[Opening Material provided section]

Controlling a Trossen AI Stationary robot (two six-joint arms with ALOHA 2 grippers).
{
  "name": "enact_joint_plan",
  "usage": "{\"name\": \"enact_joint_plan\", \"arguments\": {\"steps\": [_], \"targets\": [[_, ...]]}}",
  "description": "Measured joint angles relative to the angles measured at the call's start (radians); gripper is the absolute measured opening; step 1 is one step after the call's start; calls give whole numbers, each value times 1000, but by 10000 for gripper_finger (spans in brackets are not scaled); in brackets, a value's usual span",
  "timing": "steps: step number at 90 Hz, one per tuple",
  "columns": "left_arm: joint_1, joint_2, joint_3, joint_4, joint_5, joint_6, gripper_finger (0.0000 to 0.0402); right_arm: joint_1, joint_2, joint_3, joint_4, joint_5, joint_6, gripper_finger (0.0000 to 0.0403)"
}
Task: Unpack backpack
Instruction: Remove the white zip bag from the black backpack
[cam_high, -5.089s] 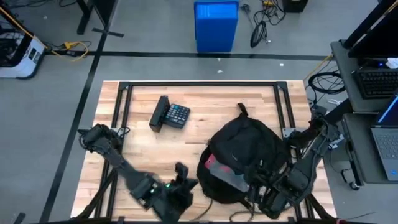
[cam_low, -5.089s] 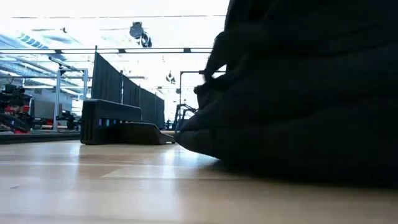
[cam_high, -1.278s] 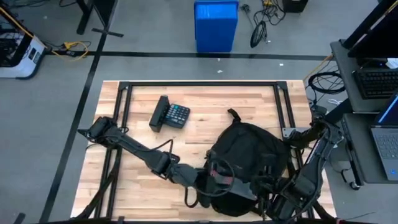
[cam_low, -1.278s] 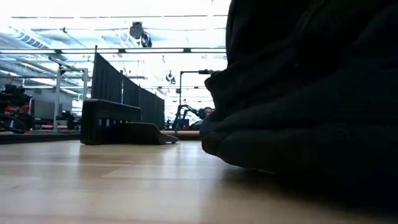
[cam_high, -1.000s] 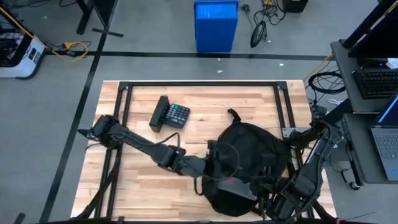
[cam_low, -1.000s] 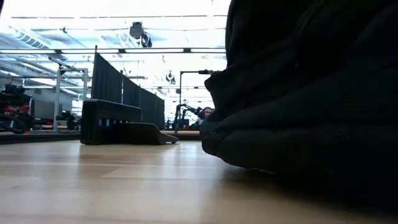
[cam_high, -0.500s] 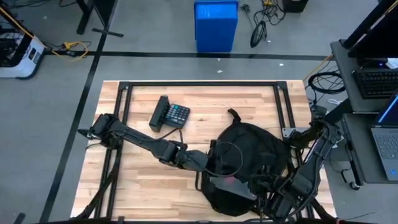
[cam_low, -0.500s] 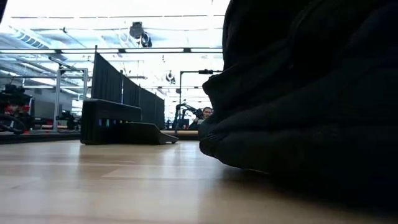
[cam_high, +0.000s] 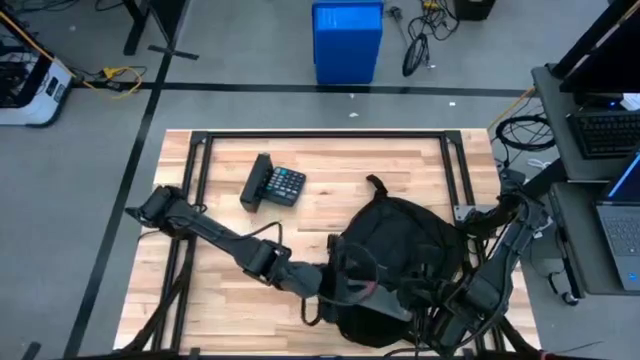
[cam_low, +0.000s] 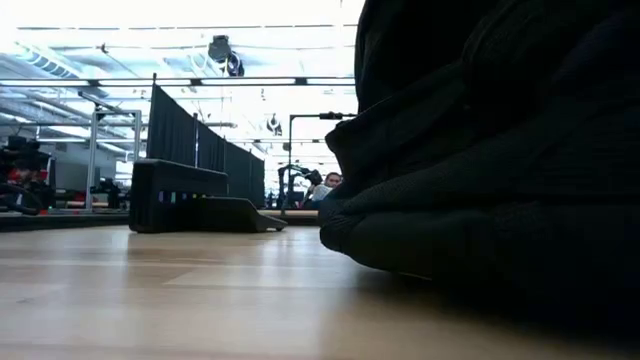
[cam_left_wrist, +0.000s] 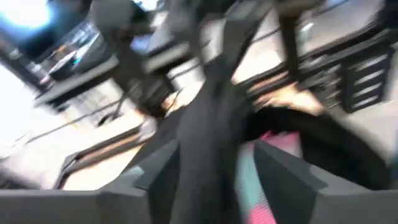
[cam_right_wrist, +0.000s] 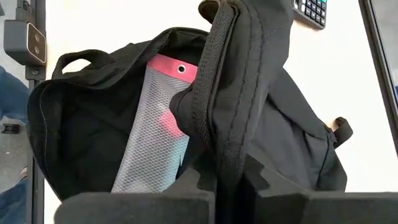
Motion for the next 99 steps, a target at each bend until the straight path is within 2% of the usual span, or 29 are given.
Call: {"name": "enact_joint_plan", "arguments": {"steps": [7,13,19,27,40,57,61,69,81,88,99], "targets": [[18,20,0,3,62,-1,239,-3,0,0,0,-1,0,0],[17,39,-3,40,54,0,253,-10,0,0,4,-3,-2,0],[19,48,0,69,20,29,257,-11,0,0,9,-3,-4,0],[41,60,0,74,24,82,249,-17,0,0,25,-4,-41,0],[73,79,-1,126,32,137,188,-29,0,0,46,-3,-80,0],[105,78,-1,150,42,136,40,-30,-1,0,43,-37,-79,6],[106,78,-1,150,41,135,18,-23,-8,0,40,-44,-74,14],[109,78,0,155,41,132,13,-13,-23,34,5,-92,-32,30],[110,75,0,148,21,131,5,18,-30,163,-37,-141,55,56],[112,75,-1,142,6,132,3,44,-34,221,32,-135,57,69],[115,75,-1,153,-13,137,2,86,-23,215,228,-92,-2,82]]}}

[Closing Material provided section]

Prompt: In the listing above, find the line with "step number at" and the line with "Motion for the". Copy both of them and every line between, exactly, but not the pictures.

Response:
  "timing": "steps: step number at 90 Hz, one per tuple",
  "columns": "left_arm: joint_1, joint_2, joint_3, joint_4, joint_5, joint_6, gripper_finger (0.0000 to 0.0402); right_arm: joint_1, joint_2, joint_3, joint_4, joint_5, joint_6, gripper_finger (0.0000 to 0.0403)"
}
Task: Unpack backpack
Instruction: Remove the white zip bag from the black backpack
[cam_high, -5.089s] 
[cam_low, -5.089s] 
[cam_high, -1.278s] 
[cam_low, -1.278s] 
[cam_high, -1.000s] 
[cam_low, -1.000s] 
[cam_high, -0.500s] 
[cam_low, -0.500s] 
[cam_high, +0.000s] 
[cam_low, +0.000s] 
[cam_left_wrist, +0.000s] 
[cam_right_wrist, +0.000s] 
Motion for the next 99 steps, a target at each bend until the straight path is within 2% of the usual span, or 29 are given.

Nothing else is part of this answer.